Di samping itu, kebijakan kenaikan tarif impor khususnya terhadap Kanada diperkirakan bakal memperlambat perekonomian negara tersebut. Kondisi ini dapat mendorong Bank of Canada (BoC) untuk mengambil langkah lebih agresif dalam memangkas suku bunga.

Baca Juga: Bursa Saham Asia Lesu, Dolar Melemah Jelang Libur Thanksgiving AS

Sementara China yang merupakan konsumen utama komoditas tengah mengalami perlambatan ekonomi. Kondisi tersebut menyebabkan penurunan permintaan berbagai komoditas, seperti minyak yang merupakan andalan Kanada, bijih besi tulang punggung Australia, dan produk pertanian jagoannya Selandia Baru. 

Dengan demikian penerimaan negara dari ekspor komoditas berkurang. Alhasil memperlambat pertumbuhan ekonomi (GDP) negara-negara penghasil komoditas tersebut. 

Dalam kondisi tersebut, Alwi akan mengatakan biasanya bank sentral memberlakukan kebijakan moneter yang lebih longgar. Dengan demikian mata uang komoditas lebih berpeluang tetap lemah. 

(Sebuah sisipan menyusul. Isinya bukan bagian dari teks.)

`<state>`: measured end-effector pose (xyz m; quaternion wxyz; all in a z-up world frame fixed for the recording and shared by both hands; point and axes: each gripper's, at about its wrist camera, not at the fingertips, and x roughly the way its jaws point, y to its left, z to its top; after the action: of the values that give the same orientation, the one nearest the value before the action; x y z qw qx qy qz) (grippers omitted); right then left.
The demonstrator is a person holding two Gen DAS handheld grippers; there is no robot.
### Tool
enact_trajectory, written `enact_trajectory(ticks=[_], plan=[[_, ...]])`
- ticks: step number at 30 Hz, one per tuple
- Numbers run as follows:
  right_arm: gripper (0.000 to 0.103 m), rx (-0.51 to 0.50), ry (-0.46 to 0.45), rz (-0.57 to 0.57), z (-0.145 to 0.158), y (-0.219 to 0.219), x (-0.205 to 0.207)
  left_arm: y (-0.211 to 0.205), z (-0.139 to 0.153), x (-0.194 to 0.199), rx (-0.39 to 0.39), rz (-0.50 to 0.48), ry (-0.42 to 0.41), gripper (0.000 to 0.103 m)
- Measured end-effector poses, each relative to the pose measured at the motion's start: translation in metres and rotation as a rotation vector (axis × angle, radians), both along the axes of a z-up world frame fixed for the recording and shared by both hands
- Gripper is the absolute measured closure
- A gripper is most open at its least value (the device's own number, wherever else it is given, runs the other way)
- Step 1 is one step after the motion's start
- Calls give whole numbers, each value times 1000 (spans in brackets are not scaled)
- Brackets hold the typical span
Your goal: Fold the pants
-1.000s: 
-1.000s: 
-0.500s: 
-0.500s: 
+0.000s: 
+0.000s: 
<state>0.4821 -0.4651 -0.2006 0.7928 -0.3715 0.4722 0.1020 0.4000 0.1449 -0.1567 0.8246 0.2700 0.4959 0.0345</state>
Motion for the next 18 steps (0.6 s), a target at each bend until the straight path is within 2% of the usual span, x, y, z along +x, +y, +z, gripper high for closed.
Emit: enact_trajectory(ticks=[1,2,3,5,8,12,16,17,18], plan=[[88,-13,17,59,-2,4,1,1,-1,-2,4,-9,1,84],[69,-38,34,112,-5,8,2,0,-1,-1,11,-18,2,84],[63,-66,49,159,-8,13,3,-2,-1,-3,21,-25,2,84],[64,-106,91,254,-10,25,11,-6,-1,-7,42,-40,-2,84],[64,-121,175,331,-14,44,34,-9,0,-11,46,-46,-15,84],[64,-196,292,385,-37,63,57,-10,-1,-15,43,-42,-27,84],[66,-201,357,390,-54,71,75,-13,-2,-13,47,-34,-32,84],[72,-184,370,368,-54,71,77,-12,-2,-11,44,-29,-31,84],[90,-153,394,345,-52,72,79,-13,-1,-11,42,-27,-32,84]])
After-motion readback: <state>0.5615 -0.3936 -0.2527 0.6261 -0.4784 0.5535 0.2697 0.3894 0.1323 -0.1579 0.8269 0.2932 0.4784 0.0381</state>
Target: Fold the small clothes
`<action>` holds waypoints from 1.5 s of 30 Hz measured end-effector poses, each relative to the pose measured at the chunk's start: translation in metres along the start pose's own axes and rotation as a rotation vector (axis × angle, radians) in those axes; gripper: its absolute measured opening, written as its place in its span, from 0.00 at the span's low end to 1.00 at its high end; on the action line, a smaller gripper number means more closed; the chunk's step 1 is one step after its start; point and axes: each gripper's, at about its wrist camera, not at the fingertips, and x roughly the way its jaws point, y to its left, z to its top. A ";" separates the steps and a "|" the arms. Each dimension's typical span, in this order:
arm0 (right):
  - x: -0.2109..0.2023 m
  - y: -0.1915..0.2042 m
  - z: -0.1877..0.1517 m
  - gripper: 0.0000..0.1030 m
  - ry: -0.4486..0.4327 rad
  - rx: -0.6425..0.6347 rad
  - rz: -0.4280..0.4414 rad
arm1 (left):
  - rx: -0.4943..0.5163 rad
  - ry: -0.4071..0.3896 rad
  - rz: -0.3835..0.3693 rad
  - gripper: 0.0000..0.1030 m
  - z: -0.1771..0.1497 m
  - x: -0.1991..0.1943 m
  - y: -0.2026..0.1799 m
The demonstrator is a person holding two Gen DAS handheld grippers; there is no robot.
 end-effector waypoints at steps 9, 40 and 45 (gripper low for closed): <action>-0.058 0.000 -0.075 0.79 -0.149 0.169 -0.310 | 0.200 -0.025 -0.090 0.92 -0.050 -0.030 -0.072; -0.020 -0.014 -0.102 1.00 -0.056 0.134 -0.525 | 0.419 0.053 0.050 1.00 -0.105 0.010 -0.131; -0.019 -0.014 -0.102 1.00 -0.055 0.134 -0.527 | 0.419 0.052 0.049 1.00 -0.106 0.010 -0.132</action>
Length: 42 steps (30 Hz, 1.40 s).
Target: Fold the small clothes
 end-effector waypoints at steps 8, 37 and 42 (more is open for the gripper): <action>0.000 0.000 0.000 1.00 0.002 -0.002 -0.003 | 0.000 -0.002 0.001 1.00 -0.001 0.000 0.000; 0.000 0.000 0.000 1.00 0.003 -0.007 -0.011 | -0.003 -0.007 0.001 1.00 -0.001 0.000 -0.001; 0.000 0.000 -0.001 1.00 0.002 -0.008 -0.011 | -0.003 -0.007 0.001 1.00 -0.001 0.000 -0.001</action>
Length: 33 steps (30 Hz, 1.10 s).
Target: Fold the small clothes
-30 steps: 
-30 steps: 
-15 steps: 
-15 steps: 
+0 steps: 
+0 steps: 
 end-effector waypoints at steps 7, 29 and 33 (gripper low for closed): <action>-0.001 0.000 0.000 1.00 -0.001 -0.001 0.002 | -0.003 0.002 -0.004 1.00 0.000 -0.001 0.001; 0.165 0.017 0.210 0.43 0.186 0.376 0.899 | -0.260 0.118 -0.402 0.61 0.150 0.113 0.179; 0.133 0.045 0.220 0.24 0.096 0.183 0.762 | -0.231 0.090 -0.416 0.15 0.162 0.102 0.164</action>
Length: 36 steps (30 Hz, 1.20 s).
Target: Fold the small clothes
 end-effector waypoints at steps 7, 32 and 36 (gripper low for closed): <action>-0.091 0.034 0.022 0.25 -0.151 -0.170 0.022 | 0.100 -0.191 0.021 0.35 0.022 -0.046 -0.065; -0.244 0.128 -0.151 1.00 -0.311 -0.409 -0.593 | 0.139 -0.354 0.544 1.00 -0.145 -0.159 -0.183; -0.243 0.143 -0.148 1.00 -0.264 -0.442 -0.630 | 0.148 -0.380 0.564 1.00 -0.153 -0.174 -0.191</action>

Adapun berdasarkan Trading Ekonomi, Kamis (28/11), pukul 18.47 wib, AUD/USD berada di 0,64975 atau menguat hanya 0,01% dalam sehari tetapi 0,08% dalam sepekan. NZD/USD turun 0,26% dalam sehari, tetapi menguat 0,84% dalam sepekan. Sementara USD/CAD turun 0,16% dalam sehari tetapi menguat 0,2% dalam sepekan. 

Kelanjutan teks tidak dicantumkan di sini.